Supreme Court rules GOP attorney general can defend Kentucky’s abortion restrictionsby Alex Swoyer · The Washington Times
In an 8-1 ruling, the high court said Kentucky’s attorney general has the right to intervene and defend the state law.
After the 2019 elections, Kentucky’s new Democratic governor, Andrew Beshear, replaced the state’s health secretary, who had been appointed by former Gov. Matt Bevin, a Republican.
The new health secretary, Eric Friedlander, declined to continue defending the abortion law in court, so Mr. Cameron, a Republican, opted to do so.
Pro-choice advocates claimed that he could not intervene and that if the law would allow the imposition of increasingly harsh abortion restrictions.
“When a non-party is bound by a judgment for this reason, it is hard to see why the non-party should be precluded from seeking intervention,” Justice Samuel A. Alito Jr., a George W. Bush appointee, wrote for the court.
Only Justice Sonia Sotomayor, an Obama appointee, disagreed with the ruling.
She said litigation must end at some point, and suggested that allowing officials to continue to fight legal battles would cause problems in the courts.
“I fear today’s decision will open the floodgates for government officials to evade the consequences of litigation decisions made by their predecessors of different political parties, undermining finality and upsetting the settled expectations of courts, litigants, and the public alike,” Justice Sotomayor wrote in her dissent.
At issue was whether Mr. Cameron has a legal right to defend the law since two lower courts had struck it down as unconstitutional after Kentucky’s Health and Family Services secretary declined to appeal the case.
Kentucky passed legislation, known as House Bill 454, in 2018 regulating dilation and evacuation abortion, in which the fetus is dismembered in the womb.
The state law did not completely ban D&E abortions: It said the fetus must not be alive when being dismembered and the procedure could not be performed after 13 weeks of pregnancy.
EMW Women’s Clinic and abortion providers sued to challenge the law as unconstitutional.
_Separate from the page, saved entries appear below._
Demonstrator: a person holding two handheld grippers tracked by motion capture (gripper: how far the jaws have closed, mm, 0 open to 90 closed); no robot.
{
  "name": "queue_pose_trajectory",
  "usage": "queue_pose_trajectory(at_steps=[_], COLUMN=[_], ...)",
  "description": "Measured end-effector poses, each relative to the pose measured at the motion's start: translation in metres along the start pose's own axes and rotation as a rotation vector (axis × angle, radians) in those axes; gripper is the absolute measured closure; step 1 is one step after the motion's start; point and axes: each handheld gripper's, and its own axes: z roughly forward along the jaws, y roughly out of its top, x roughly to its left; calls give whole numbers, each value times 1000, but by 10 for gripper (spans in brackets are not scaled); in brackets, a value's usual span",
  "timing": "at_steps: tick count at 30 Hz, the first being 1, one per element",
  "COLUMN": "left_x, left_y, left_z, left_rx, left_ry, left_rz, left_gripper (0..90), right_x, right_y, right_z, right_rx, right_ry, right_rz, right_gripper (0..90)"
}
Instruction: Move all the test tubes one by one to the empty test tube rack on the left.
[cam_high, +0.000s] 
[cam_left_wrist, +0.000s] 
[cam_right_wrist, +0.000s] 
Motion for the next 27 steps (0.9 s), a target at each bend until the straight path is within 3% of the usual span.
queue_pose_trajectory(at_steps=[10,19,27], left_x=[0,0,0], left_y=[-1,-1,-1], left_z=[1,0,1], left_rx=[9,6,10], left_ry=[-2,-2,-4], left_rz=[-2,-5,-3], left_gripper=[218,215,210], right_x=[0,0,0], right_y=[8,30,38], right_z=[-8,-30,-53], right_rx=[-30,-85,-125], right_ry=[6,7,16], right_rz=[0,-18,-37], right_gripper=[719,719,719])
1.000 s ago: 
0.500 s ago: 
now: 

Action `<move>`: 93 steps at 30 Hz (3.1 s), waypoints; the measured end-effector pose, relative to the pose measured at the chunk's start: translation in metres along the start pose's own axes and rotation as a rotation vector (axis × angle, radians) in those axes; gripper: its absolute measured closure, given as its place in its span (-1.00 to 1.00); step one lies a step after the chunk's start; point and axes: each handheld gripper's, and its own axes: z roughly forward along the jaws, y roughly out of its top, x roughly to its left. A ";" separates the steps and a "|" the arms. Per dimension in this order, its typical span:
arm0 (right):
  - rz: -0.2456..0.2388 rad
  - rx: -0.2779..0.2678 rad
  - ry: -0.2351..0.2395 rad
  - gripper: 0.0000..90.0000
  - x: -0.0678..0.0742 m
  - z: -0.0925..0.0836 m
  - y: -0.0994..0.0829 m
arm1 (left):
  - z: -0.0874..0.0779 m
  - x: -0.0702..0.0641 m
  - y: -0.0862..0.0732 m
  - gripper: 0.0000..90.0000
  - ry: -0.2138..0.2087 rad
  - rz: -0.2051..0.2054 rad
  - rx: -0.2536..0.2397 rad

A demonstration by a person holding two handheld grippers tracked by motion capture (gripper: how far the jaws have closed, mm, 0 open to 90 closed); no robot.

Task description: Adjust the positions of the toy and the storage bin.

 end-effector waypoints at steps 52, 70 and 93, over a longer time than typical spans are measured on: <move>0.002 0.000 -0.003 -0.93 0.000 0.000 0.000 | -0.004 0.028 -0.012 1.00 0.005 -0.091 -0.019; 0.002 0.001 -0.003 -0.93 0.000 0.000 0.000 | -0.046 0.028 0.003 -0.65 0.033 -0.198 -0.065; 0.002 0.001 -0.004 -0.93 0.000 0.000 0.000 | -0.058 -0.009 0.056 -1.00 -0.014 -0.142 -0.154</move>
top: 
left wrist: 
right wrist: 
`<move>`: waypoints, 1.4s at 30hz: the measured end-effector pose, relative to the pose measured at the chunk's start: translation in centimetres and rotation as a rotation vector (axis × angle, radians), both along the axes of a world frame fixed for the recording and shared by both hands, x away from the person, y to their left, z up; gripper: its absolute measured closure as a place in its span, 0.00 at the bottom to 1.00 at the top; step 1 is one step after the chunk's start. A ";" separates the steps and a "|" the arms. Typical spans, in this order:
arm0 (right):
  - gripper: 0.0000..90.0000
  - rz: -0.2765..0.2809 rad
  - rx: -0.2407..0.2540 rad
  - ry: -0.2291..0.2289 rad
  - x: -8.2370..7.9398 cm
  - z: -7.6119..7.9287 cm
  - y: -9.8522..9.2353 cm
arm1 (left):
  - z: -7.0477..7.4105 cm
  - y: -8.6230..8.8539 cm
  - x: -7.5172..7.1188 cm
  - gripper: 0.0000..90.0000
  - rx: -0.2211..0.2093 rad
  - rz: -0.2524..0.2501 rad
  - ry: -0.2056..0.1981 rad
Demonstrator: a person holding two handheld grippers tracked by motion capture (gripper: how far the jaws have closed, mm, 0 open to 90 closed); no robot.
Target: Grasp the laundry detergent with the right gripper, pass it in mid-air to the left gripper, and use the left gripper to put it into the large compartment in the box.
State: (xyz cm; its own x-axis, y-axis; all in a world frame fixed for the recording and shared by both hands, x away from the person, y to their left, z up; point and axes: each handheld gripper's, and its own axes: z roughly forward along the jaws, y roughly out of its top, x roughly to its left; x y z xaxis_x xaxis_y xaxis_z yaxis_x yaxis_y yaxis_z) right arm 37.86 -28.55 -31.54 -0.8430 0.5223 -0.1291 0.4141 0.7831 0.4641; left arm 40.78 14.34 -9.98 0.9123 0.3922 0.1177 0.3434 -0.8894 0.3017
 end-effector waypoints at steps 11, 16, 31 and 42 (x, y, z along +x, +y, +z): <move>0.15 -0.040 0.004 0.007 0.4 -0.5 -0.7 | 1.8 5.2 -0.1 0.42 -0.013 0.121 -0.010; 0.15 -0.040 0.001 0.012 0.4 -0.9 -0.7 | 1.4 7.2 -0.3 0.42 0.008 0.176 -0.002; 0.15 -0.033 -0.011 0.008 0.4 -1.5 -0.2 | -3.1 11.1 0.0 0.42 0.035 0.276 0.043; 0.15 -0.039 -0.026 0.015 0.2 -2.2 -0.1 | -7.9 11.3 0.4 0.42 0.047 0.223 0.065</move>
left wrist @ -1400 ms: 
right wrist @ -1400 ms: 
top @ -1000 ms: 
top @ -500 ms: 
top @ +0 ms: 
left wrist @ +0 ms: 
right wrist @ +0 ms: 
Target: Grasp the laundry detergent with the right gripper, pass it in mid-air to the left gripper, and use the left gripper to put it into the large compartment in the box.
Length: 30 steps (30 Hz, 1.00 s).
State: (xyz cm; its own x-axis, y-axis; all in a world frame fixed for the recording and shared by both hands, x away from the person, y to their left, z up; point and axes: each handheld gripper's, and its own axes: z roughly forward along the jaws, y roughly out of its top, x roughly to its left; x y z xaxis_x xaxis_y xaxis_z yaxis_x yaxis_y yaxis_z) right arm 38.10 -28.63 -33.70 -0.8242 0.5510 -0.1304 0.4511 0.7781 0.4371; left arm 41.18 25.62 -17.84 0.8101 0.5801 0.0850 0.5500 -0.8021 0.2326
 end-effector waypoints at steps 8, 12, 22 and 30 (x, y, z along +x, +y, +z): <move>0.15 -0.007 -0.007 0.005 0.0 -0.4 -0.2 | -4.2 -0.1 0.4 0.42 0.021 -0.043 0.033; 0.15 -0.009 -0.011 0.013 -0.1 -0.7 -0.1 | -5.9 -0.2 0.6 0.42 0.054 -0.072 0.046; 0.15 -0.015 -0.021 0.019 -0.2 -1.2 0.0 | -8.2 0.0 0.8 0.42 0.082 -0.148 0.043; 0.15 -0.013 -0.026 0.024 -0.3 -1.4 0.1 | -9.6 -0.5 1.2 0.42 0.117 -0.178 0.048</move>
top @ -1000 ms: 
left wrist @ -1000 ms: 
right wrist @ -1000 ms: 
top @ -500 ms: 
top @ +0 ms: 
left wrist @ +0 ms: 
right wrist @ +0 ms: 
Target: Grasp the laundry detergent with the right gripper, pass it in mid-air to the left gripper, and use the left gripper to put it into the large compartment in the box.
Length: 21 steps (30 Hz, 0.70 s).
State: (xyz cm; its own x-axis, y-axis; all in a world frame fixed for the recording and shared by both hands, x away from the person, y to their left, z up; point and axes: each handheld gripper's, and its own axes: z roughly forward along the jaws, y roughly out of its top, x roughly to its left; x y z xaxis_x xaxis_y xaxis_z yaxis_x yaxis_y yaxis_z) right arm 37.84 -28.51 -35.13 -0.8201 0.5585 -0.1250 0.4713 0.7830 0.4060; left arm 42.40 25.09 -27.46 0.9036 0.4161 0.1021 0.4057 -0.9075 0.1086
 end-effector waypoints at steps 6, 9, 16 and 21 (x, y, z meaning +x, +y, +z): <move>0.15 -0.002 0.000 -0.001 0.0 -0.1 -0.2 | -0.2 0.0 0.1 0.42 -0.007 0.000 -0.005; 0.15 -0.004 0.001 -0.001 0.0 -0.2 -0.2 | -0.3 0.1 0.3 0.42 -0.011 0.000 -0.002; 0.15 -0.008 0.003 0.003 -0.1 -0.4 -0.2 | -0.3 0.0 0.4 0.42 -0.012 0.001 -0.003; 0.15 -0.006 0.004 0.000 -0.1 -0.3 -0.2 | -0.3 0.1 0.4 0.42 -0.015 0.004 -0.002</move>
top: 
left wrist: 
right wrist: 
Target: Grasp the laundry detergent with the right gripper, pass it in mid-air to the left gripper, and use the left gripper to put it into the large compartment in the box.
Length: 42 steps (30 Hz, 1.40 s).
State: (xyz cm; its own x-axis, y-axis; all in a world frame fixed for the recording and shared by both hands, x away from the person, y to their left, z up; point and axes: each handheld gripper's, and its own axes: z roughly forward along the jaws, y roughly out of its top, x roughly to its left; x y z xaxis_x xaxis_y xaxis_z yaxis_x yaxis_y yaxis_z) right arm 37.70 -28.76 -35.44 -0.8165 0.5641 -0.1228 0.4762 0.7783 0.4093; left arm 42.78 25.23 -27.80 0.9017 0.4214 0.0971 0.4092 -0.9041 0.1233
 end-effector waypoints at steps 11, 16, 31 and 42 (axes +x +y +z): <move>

Lower courts sided with the providers, striking down the restriction.
The state’s health secretary declined to further appeal the case, but Mr. Cameron moved to defend the state’s interest in implementing the abortion restrictions.
EMW opposed that move, and the U.S. Circuit Court of Appeals for the 6th Circuit again sided with the abortion providers, prompting Mr. Cameron to take the case to the high court.
Abortion has become a top issue percolating in courts throughout the country in recent months.
The justices are set to rule in a Mississippi case that directly challenges Roe v. Wade, the court’s 1973 precedent that granted women a right to an abortion up until a fetus is viable, which was between 24 to 28 weeks.
Mississippi passed a ban on abortion after 15 weeks of pregnancy, arguing that Roe is outdated.
Other conservative states, like Texas, have moved to pass increasingly strict laws.
Texas passed a law banning abortion after a fetal heartbeat is detected, which can occur as early as six weeks of pregnancy.
But the Texas law is unique in that it allows private citizens to sue abortion providers who violate the legislation. It does not give state officials the power to patrol or criminalize violators.
The Supreme Court has allowed the Texas law to be enforced while abortion providers challenge it in the lower courts.
Pro-life advocates said the Supreme Court‘s ruling in favor of the Kentucky attorney general should be celebrated.
“Brutal live-dismemberment abortions on babies with fully formed arms, legs, fingers and toes, even after the point when they can feel pain, show the true extremism of our nation’s status quo on abortion. Acting on the will of the people, Kentucky lawmakers passed legislation to stop this inhumane practice with overwhelming bipartisan majorities. As we await a decision in the Dobbs case that could restore the right of all states to protect countless unborn children and their mothers, pro-life champions in the states like Daniel Cameron are not waiting to lead and are more important than ever,” said Marjorie Dannenfelser, president of the Susan B. Anthony List.